## [Your objective]
Exact reproduction required: the lines below from the line with "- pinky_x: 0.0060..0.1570" to the line with "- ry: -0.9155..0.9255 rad", both ends included, and no others.

## [Records for this task]

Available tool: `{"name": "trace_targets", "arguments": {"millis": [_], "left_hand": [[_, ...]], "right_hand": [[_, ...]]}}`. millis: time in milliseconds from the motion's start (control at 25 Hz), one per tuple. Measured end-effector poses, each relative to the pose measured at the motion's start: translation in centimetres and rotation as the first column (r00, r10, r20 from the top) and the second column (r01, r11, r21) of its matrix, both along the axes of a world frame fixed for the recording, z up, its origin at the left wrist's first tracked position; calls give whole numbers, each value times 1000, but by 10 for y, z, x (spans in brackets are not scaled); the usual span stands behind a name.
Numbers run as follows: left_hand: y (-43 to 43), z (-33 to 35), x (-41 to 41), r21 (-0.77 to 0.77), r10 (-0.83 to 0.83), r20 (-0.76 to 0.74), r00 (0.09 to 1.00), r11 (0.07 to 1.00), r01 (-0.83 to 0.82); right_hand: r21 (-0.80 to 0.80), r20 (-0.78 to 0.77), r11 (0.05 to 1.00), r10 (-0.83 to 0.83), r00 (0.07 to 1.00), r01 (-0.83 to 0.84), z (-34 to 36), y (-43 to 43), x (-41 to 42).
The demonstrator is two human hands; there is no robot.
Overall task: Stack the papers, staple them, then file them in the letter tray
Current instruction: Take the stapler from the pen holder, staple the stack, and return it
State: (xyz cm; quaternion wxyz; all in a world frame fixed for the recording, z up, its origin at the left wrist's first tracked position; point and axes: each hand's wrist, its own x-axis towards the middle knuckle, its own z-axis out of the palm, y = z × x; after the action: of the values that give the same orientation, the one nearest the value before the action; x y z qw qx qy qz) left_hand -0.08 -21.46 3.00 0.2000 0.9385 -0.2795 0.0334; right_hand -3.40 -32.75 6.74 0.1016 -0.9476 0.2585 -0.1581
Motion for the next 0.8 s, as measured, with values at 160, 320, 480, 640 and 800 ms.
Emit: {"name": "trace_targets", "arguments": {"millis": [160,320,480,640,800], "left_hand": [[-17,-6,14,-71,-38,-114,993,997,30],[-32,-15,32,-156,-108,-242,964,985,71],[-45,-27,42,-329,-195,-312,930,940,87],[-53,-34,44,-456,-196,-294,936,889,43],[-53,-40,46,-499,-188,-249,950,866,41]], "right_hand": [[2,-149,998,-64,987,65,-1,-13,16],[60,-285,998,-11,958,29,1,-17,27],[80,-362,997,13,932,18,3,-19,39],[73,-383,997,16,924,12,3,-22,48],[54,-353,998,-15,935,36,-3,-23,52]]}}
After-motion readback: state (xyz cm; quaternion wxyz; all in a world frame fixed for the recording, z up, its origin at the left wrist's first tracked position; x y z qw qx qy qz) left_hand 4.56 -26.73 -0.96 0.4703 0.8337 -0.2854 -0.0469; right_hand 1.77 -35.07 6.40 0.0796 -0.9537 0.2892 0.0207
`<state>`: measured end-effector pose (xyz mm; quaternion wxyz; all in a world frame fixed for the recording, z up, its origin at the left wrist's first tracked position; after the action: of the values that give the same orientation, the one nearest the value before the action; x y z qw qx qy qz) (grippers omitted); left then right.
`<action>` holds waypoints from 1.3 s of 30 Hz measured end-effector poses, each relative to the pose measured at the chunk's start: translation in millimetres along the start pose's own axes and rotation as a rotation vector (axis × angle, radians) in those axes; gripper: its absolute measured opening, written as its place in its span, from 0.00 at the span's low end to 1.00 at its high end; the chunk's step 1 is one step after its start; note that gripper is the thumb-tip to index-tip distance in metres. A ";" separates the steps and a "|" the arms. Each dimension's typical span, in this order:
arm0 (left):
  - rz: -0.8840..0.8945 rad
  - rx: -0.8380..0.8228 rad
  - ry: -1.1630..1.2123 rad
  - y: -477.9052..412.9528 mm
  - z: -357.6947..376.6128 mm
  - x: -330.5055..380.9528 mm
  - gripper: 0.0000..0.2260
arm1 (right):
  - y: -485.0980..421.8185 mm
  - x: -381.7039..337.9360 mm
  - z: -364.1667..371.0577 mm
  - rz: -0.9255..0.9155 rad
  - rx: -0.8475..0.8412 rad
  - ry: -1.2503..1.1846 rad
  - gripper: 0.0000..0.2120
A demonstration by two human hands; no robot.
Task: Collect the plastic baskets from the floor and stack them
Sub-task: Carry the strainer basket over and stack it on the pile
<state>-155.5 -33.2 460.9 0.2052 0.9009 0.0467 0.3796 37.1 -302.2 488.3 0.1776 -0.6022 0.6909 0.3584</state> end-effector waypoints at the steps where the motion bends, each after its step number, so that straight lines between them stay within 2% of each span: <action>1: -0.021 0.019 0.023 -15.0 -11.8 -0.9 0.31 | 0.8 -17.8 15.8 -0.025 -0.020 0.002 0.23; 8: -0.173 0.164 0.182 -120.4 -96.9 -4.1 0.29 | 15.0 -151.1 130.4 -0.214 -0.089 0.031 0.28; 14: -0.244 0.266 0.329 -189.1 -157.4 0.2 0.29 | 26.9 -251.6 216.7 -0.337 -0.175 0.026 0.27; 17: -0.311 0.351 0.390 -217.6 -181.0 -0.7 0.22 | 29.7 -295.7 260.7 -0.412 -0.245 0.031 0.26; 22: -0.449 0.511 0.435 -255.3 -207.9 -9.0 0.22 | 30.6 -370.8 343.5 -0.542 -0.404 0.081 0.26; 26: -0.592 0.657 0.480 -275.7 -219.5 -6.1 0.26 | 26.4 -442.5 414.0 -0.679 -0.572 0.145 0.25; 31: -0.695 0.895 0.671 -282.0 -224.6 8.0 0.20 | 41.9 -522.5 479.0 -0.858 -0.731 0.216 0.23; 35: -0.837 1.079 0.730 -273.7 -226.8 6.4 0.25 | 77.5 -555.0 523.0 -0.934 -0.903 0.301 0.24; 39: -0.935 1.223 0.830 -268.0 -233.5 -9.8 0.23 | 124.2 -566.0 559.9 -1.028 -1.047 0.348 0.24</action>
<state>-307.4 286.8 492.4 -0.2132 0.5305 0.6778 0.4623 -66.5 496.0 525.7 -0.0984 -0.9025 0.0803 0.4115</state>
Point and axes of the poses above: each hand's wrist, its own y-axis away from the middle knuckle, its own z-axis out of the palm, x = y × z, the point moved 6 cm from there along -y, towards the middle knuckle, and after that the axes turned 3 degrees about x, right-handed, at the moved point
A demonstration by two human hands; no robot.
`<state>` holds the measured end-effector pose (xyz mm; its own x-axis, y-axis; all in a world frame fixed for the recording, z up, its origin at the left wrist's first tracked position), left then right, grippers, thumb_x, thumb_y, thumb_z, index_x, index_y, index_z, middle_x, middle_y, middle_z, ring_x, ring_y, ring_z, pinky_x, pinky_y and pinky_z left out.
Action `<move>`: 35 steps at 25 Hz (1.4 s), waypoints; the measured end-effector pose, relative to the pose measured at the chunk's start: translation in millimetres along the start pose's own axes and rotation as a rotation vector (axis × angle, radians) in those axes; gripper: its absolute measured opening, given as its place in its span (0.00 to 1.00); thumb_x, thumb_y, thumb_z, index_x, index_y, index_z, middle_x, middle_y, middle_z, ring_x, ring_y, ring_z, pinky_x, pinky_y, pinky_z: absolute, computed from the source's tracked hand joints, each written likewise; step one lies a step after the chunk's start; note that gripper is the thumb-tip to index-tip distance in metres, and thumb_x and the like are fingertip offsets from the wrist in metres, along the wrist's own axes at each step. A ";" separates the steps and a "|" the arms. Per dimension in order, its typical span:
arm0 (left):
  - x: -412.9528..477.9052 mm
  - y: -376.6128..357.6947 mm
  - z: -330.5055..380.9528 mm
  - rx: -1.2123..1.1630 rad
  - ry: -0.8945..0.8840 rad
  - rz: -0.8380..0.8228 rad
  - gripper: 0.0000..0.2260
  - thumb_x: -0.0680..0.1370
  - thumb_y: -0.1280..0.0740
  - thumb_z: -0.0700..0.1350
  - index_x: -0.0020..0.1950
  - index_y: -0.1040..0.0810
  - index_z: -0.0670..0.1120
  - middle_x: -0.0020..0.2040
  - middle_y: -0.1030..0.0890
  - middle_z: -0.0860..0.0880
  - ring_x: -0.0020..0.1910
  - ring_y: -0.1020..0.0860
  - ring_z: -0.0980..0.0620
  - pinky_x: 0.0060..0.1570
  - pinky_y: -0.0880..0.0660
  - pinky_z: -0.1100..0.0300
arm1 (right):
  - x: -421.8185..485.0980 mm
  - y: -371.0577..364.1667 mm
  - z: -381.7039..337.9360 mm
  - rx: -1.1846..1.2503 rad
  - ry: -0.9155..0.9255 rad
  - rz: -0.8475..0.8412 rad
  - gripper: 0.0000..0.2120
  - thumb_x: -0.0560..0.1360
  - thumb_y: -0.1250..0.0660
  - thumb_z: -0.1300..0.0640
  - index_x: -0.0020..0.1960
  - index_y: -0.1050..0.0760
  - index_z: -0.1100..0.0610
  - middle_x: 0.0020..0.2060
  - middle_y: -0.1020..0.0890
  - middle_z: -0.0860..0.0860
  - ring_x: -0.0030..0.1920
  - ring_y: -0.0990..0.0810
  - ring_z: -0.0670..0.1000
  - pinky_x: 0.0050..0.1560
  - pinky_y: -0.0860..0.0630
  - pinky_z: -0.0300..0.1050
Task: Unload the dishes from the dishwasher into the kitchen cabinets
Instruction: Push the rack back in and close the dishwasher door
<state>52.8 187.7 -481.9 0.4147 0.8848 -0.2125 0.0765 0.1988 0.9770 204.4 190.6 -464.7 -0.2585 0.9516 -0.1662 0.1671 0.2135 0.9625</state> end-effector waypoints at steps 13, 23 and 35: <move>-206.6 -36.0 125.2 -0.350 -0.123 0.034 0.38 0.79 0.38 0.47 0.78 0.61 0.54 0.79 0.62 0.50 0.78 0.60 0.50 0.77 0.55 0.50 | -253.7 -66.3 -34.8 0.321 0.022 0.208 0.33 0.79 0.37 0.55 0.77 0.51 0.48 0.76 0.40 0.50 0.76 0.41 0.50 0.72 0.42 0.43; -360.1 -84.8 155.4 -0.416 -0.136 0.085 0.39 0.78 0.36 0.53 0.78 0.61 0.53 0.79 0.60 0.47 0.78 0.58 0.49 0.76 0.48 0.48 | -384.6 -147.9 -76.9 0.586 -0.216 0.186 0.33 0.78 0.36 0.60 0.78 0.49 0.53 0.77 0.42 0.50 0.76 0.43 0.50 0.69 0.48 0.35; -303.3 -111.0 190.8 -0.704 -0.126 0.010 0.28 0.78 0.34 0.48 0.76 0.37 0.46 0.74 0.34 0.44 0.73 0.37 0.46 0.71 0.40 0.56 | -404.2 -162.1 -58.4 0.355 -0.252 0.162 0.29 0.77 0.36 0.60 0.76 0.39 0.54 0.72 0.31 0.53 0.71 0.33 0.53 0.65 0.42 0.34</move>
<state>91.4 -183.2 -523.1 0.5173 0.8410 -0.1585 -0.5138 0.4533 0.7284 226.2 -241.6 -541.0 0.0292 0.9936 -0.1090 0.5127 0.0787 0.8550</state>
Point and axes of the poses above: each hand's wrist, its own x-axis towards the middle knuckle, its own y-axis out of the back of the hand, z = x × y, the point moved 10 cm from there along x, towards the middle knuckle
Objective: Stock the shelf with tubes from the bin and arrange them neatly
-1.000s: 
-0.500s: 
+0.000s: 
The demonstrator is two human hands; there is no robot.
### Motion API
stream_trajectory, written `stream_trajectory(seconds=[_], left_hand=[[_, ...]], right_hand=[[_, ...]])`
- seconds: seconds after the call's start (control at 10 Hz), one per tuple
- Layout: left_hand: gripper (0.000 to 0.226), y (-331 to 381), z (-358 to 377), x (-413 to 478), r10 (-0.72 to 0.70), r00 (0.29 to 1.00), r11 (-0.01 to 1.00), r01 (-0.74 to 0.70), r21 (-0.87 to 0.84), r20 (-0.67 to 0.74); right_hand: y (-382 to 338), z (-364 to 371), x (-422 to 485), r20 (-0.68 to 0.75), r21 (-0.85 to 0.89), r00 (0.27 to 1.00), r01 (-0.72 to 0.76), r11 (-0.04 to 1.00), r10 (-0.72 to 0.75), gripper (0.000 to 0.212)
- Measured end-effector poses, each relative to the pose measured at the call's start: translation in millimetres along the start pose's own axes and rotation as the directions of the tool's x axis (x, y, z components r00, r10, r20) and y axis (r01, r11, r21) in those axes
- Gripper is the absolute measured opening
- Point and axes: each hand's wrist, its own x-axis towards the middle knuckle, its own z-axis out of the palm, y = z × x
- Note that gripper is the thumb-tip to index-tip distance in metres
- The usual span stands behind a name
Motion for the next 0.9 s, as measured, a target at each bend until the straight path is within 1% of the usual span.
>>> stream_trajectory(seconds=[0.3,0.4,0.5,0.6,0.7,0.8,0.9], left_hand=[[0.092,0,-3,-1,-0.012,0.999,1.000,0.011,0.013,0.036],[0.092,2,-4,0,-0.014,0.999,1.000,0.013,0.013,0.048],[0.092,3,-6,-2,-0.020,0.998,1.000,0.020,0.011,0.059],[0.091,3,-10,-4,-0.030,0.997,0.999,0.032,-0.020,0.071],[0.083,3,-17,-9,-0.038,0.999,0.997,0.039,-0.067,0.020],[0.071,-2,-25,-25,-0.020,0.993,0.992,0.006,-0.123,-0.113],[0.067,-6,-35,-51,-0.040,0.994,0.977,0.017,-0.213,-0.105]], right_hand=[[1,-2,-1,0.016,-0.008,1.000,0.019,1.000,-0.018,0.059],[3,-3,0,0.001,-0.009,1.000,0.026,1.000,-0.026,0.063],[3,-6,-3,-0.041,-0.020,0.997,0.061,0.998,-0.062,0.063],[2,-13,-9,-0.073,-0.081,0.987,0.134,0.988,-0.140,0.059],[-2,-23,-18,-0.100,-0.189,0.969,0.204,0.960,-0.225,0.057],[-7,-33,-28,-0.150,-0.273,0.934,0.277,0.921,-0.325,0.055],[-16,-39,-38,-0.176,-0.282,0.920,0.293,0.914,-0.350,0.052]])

## [Written solution]
  - pinky_x: 0.0060..0.1570
  - pinky_y: -0.0880..0.0660
  - pinky_z: -0.1100..0.0300
arm1 (right):
  - x: -421.8185..485.0980 mm
  - y: -371.0577..364.1667 mm
  - z: -381.7039..337.9360 mm
  - rx: -1.1846..1.2503 rad
  - ry: -0.9155..0.9255 rad

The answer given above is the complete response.